● Assigned task: Below are some records. Print exactly the lines between the one holding "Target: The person" and the one holding "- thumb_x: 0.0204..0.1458", inclusive, and nothing else.

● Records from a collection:
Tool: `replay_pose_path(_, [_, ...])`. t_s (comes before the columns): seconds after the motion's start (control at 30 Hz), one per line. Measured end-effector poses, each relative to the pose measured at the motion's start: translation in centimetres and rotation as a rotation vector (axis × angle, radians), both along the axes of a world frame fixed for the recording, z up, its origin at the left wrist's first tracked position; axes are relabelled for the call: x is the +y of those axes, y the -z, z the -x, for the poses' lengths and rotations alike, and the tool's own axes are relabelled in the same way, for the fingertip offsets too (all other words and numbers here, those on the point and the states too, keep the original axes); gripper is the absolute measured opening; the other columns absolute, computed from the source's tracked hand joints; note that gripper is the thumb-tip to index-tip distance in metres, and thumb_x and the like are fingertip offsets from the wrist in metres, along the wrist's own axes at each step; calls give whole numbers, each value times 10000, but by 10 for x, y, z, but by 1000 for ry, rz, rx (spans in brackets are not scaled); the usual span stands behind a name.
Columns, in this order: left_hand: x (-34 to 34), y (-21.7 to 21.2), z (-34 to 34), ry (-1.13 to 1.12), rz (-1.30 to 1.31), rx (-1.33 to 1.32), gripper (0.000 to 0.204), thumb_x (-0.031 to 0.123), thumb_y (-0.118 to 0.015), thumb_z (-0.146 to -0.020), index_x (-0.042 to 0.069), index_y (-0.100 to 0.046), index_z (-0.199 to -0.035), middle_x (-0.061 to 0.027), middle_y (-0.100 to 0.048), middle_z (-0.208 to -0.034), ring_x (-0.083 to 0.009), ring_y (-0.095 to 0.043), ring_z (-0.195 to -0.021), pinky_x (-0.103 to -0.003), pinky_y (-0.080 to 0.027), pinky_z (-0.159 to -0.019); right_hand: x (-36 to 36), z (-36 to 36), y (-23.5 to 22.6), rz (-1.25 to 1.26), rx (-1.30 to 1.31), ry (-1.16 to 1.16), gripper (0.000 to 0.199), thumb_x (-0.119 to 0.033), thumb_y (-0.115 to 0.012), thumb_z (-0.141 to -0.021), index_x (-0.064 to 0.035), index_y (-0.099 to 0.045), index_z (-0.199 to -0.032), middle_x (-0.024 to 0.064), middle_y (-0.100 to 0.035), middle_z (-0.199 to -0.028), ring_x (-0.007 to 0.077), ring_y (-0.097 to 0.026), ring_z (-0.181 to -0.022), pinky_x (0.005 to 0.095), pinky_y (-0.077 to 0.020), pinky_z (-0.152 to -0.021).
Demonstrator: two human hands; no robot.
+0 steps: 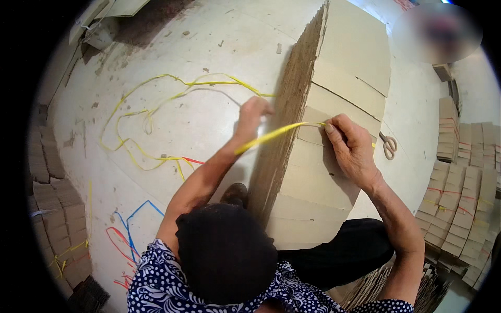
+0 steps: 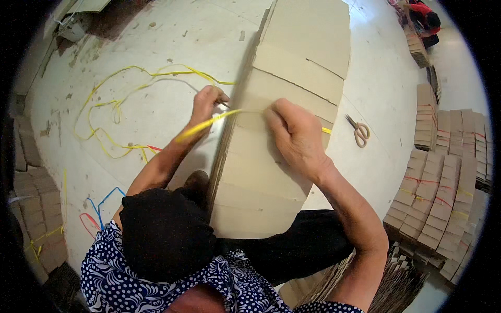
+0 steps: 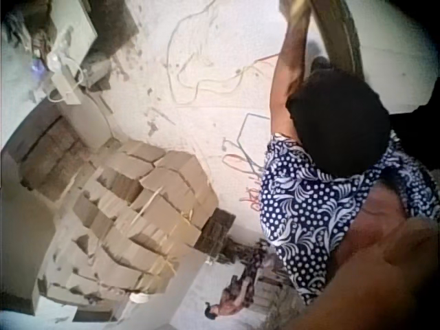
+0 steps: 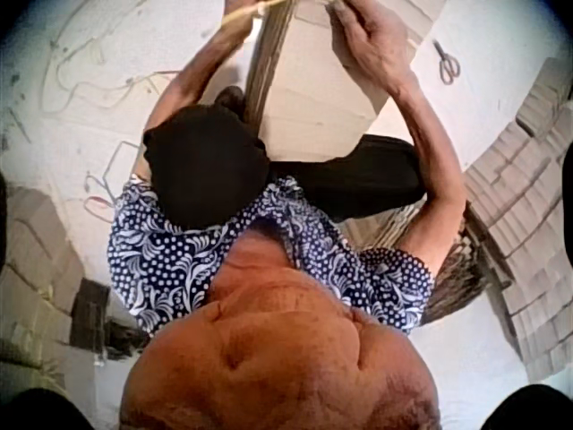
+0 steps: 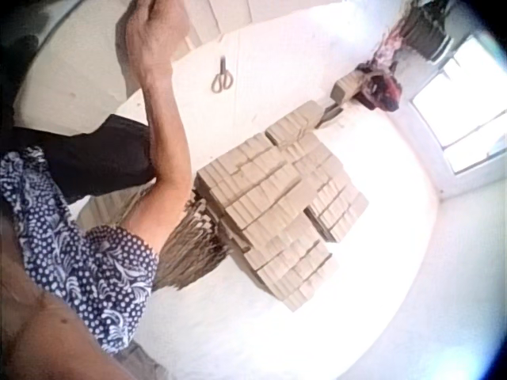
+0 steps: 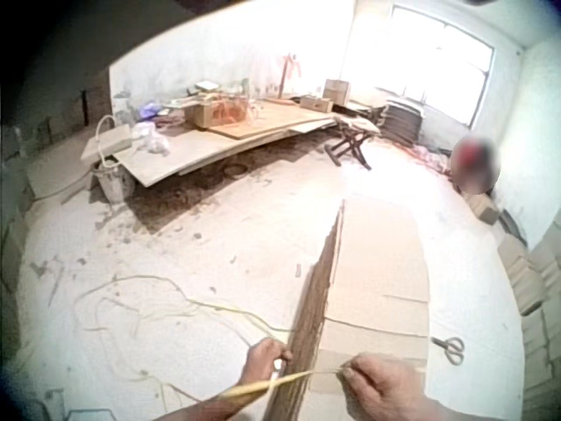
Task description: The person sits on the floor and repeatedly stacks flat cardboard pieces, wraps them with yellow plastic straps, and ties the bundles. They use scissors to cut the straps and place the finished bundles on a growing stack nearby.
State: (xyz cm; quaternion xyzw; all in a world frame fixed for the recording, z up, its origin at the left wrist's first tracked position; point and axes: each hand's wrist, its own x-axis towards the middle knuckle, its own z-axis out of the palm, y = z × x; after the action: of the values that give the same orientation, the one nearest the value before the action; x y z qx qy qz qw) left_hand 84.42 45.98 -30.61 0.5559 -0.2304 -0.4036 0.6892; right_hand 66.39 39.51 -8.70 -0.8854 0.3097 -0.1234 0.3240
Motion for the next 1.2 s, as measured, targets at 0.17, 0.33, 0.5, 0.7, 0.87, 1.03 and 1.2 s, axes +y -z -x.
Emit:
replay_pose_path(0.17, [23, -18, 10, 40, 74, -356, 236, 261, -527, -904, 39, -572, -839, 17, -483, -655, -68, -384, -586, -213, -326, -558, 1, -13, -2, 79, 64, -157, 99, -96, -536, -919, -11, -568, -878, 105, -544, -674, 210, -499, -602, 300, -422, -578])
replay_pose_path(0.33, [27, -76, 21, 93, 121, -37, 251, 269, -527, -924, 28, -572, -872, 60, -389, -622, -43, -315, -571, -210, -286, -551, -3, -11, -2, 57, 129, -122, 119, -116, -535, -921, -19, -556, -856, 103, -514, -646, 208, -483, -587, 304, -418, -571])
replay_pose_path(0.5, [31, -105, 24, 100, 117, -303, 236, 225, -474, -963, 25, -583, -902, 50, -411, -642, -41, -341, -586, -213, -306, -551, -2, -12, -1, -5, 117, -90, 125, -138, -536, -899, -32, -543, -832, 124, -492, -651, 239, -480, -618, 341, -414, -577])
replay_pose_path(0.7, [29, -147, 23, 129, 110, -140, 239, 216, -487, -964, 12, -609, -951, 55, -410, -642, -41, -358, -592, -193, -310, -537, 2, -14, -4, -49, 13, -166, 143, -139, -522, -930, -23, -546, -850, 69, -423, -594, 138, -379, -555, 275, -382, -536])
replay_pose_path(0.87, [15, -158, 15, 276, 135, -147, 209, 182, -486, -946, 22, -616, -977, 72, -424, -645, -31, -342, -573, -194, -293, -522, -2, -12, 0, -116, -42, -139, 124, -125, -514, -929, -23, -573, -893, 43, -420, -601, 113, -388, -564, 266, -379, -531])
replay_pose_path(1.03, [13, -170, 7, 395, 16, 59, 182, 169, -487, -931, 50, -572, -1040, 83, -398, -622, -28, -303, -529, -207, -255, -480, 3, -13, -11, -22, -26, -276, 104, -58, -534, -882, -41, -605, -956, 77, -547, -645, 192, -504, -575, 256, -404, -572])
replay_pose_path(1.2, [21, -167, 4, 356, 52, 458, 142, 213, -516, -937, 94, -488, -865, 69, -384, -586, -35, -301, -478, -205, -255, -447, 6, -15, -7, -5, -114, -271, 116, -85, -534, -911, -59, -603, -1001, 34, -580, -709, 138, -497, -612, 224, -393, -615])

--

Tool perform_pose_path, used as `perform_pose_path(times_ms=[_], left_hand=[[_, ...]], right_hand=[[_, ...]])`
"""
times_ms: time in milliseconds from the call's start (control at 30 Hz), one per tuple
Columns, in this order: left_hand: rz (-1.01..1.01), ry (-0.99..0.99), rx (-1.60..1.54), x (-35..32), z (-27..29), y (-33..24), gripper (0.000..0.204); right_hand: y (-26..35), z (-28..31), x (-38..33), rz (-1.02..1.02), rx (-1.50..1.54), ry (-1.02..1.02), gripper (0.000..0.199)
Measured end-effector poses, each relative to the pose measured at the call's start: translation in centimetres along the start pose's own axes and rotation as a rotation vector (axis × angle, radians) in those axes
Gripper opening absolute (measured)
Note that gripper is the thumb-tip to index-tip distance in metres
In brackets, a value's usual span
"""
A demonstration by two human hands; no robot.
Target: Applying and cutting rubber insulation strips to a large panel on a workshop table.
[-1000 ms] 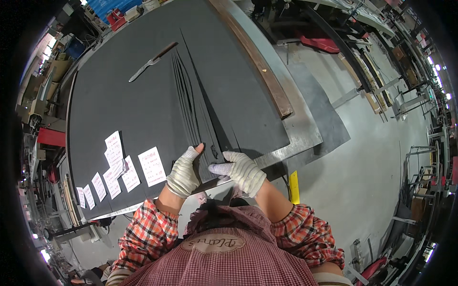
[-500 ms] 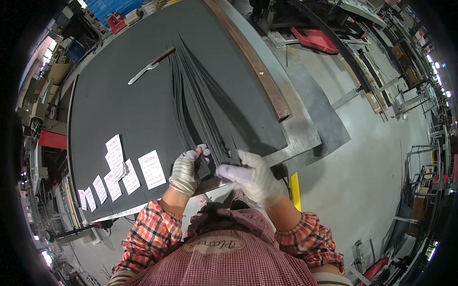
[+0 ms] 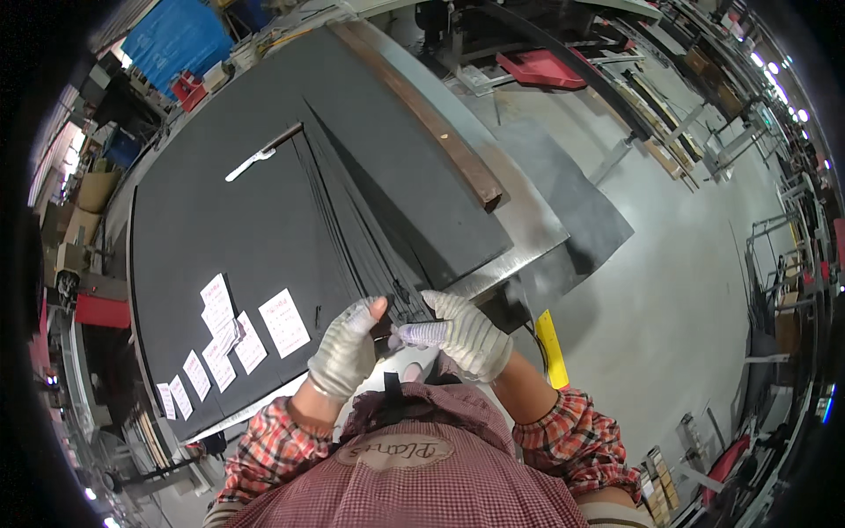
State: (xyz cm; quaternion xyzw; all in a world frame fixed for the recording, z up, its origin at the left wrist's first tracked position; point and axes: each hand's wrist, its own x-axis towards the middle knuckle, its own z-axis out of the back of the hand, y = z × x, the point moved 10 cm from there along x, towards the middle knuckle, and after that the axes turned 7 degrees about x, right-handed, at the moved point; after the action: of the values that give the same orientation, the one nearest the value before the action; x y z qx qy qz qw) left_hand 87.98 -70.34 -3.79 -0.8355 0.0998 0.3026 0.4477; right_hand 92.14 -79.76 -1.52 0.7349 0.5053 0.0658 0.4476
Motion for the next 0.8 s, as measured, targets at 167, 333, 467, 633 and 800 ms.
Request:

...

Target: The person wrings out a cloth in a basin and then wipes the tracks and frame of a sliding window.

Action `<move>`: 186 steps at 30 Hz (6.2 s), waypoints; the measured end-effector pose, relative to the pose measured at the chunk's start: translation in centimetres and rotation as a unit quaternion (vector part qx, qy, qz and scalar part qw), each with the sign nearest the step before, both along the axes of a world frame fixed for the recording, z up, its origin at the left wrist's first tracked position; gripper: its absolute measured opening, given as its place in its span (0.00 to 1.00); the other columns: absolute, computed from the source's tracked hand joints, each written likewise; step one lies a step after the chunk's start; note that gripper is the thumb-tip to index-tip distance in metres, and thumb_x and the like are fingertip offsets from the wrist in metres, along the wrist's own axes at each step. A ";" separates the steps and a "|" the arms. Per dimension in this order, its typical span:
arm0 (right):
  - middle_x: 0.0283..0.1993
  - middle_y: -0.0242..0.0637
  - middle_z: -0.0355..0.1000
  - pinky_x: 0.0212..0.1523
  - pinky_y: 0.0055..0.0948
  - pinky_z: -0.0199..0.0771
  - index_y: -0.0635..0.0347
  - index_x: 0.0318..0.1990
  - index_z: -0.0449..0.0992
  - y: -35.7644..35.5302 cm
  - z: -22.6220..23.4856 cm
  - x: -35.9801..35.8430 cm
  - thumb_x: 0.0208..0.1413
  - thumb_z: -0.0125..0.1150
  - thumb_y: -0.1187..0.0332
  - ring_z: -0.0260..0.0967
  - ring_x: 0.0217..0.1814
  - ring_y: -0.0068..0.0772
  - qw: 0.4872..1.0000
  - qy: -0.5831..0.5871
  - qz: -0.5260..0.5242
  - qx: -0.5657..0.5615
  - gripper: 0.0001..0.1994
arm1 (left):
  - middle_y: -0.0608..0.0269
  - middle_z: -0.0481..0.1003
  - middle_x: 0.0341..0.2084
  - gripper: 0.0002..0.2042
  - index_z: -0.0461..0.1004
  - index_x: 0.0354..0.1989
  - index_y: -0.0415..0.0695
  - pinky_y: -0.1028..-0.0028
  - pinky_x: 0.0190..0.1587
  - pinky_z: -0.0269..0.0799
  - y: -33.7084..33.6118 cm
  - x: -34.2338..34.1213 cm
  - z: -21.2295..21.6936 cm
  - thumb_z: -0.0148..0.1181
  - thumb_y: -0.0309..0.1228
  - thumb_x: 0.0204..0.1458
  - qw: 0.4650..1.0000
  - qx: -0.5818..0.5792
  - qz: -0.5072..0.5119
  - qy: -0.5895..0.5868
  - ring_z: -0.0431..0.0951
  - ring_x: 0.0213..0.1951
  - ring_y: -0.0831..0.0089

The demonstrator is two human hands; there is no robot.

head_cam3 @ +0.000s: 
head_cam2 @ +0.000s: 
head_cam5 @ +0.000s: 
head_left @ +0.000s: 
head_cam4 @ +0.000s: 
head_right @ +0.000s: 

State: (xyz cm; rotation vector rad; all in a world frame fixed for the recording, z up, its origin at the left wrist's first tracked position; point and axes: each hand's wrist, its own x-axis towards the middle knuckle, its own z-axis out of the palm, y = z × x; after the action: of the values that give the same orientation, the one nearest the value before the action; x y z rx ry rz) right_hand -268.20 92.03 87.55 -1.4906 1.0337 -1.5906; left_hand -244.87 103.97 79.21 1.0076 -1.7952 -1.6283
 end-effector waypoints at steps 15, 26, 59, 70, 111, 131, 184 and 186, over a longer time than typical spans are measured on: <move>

● Written solution:
Target: The person wrings out a cloth in a basin and then wipes the tracks and frame of a sliding window.

Action `<move>`: 186 steps at 30 Hz (6.2 s), waypoints; the measured end-effector pose, relative to the pose measured at the chunk's start: translation in centimetres and rotation as a unit quaternion (vector part qx, qy, qz and scalar part qw), each with the sign nearest the step before, both along the axes of a world frame fixed for the recording, z up, its origin at the left wrist's first tracked position; gripper: its absolute measured opening, given as its place in its span (0.00 to 1.00); the other columns: absolute, computed from the source's tracked hand joints, each written likewise; step one lies a step after the chunk's start; note that gripper is the thumb-tip to index-tip distance in metres, and thumb_x and the like are fingertip offsets from the wrist in metres, along the wrist's own axes at each step. A ";" separates the steps and a "|" the arms. Per dimension in this order, its typical span:
arm0 (right):
  - middle_x: 0.0283..0.1993
  - middle_y: -0.0242..0.0637
  - middle_z: -0.0355..0.1000
  - pinky_x: 0.0212..0.1523
  - pinky_y: 0.0055..0.0948
  - pinky_z: -0.0199..0.0771
  - index_y: -0.0635..0.0347
  - index_x: 0.0318..0.1990
  - index_z: -0.0449..0.0992
  - y: -35.7644..35.5302 cm
  - z: -22.6220..23.4856 cm
  - x: -35.9801..35.8430 cm
  - thumb_x: 0.0208..0.1413
  - thumb_z: -0.0125..0.1150
  - thumb_y: -0.1187..0.0332
  - ring_z: -0.0260..0.0967
  - ring_x: 0.0217..0.1814
  - ring_y: -0.0068..0.0772
  - qw: 0.4872..1.0000
  - qy: -0.5831..0.5871
  - qz: -0.5260..0.5242
  - qx: -0.5657..0.5615
  - gripper: 0.0001..0.1994
arm1 (left):
  - middle_y: -0.0608..0.0269
  - middle_z: -0.0481..0.1003
  - middle_x: 0.0341..0.2084
  - gripper: 0.0002..0.2042
  - index_z: -0.0461..0.1004
  - index_x: 0.0354..0.1989
  - index_y: -0.0415..0.0695
  - pinky_y: -0.1028..-0.0028
  - pinky_x: 0.0190..0.1587
  - pinky_z: -0.0269..0.0799
  - y: -33.7084..33.6118 cm
  - x: -34.2338..34.1213 cm
  - z: -21.2295..21.6936 cm
  - thumb_z: -0.0148..0.1181
  - thumb_y: -0.0309..0.1228
  - thumb_x: 0.0204..0.1458

What the answer needed to say has been said.